Et la dernière chose dont j'ai besoin c'est qu'une divinité métèque vienne me casser la gueule parce que j'ai maltraité un ressortissant.

mercredi 12 octobre 2011

Philosofuit.

Je suis un vieux métronome poussif. J'exhale péniblement dans un tempo arythmique les fumerolles cryptiques de ma sagesse ventrue. Le battement étouffé de ma bascule gripée clapote dans la flaque saumâtre de mon érudition. Ma pontifiance épanouie décortique avec une patience de vieux crabe l'infinité des interrogations inutiles que le voile de la sénilité a fait tomber devant ma cataracte précoce. Ma fulgurante vivacité de lézard paraplégique subjugue mes apprentis tandis que je catalogue l'inventaire illimité de mes connaissances putréfiées.
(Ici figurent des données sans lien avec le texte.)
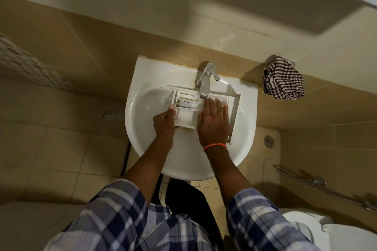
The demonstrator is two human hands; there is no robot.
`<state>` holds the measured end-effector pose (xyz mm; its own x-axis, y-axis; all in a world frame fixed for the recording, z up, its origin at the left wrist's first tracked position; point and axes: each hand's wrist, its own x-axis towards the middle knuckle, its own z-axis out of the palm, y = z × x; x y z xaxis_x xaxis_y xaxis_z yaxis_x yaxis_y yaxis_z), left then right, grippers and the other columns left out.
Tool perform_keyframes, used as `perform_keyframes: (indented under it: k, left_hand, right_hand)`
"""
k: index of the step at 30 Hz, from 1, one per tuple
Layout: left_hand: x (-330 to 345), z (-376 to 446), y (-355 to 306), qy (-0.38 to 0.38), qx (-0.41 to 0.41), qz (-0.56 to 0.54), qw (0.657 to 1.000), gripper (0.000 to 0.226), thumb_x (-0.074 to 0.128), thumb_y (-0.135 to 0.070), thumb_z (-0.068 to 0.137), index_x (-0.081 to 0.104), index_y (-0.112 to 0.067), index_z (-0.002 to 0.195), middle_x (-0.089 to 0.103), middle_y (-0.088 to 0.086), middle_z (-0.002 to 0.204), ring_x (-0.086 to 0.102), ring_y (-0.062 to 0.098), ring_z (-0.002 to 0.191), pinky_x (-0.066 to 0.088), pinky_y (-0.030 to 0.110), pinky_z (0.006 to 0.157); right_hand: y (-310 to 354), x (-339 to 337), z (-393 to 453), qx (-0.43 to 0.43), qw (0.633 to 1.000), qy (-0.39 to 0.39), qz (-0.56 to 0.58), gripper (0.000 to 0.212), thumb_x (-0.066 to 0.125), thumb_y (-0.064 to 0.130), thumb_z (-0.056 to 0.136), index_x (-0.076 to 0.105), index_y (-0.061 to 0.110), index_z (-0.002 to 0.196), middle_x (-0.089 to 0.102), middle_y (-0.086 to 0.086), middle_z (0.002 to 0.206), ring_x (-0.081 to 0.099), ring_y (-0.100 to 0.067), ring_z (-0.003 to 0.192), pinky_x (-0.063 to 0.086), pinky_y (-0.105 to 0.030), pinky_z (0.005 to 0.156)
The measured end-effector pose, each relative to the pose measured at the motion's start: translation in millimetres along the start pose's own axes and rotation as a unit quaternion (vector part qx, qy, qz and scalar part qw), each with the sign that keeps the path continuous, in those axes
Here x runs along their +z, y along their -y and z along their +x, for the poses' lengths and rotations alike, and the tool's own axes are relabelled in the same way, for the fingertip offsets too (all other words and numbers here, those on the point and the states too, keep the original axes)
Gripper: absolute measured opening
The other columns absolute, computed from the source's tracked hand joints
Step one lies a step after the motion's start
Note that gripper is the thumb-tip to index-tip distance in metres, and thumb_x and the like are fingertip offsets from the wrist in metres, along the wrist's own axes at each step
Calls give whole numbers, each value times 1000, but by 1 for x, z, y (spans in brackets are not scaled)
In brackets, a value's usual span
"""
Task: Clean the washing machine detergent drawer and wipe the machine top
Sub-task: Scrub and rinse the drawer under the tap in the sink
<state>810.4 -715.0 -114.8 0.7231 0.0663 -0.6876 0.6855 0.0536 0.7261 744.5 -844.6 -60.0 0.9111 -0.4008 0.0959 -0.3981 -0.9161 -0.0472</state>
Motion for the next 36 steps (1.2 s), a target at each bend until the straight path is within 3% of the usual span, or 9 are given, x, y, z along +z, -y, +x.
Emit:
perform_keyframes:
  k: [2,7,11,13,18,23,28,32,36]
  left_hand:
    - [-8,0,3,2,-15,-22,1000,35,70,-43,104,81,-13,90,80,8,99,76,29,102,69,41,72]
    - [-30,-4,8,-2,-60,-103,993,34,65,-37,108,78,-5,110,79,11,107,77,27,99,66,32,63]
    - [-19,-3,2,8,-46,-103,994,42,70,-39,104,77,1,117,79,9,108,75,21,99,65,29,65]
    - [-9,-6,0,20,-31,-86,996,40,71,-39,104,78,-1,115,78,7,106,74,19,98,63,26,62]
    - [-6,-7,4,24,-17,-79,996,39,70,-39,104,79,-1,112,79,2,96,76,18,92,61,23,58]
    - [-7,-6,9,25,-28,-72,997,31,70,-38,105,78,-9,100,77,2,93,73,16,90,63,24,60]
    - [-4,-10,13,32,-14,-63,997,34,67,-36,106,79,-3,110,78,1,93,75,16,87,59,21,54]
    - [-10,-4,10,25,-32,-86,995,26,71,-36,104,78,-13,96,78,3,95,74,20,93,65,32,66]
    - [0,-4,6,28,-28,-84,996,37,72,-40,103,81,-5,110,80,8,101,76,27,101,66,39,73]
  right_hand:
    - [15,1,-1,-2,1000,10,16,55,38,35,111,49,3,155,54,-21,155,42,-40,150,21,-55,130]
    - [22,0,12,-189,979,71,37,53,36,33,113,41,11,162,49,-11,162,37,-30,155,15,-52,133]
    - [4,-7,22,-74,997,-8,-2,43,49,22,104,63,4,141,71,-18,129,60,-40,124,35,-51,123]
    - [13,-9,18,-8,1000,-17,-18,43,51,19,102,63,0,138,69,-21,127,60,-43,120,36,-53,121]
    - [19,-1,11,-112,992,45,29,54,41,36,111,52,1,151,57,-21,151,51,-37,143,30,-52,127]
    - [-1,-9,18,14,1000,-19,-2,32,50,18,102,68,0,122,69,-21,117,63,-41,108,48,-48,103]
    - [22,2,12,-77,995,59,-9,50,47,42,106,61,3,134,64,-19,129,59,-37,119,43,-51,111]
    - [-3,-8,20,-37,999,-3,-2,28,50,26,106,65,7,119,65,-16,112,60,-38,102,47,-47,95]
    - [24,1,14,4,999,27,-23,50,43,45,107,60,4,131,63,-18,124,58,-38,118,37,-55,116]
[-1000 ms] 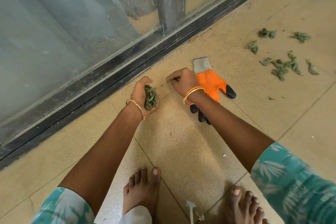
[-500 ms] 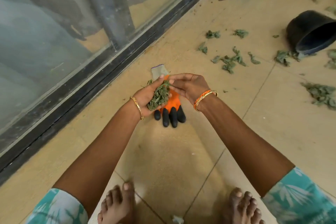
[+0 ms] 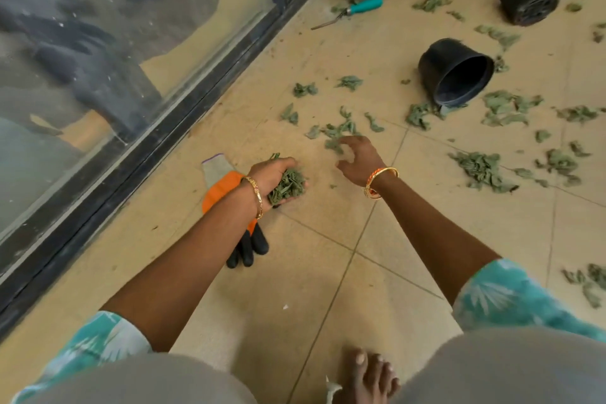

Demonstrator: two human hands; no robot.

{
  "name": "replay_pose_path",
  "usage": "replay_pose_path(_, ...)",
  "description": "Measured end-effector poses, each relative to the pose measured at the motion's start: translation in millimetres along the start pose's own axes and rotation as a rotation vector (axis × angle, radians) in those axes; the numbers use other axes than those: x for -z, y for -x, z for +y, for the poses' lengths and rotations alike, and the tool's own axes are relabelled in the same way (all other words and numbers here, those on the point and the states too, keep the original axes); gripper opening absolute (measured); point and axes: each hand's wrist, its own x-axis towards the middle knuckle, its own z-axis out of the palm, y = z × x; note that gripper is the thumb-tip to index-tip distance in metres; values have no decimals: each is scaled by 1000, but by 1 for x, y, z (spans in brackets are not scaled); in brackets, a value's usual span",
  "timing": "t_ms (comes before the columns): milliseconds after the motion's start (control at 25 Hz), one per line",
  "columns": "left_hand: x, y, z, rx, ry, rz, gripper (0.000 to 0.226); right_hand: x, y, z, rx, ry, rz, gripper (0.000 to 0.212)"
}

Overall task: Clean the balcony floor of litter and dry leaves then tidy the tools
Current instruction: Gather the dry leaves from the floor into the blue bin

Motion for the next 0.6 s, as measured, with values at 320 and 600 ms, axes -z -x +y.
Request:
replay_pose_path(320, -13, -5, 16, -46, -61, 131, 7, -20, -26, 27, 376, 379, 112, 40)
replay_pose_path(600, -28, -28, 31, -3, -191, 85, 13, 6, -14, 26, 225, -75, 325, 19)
Sempiternellement, je glose et dégoise, je logorrhe et hic. De la morphine dans mes veines coule naturellement, mon cœur à une allure mortifère gigote ses ventricules. Si en me regardant on plisse suffisamment les yeux, on distingue à l'entour de ma solide charpente germanique le halo caractéristique des saints et des orateurs rasoirs. Rendons justice, n'est ce pas, dans la plus pure tradition, sous ce gros chêne centenaire: je suis chiant. La réussite la plus formidable de ma vie fut d'amasser une quantité industrielle de savoir philosophique de grande qualité, de l'avoir réduit à de la bouillie de digression, noyé dans la ciure indigeste de mes égarements, bredouillements, chevrotements vocaux, et enfin servi dans l'emballage criard, prometteur et mensonger de ma dégaine d'universitaire chevronné.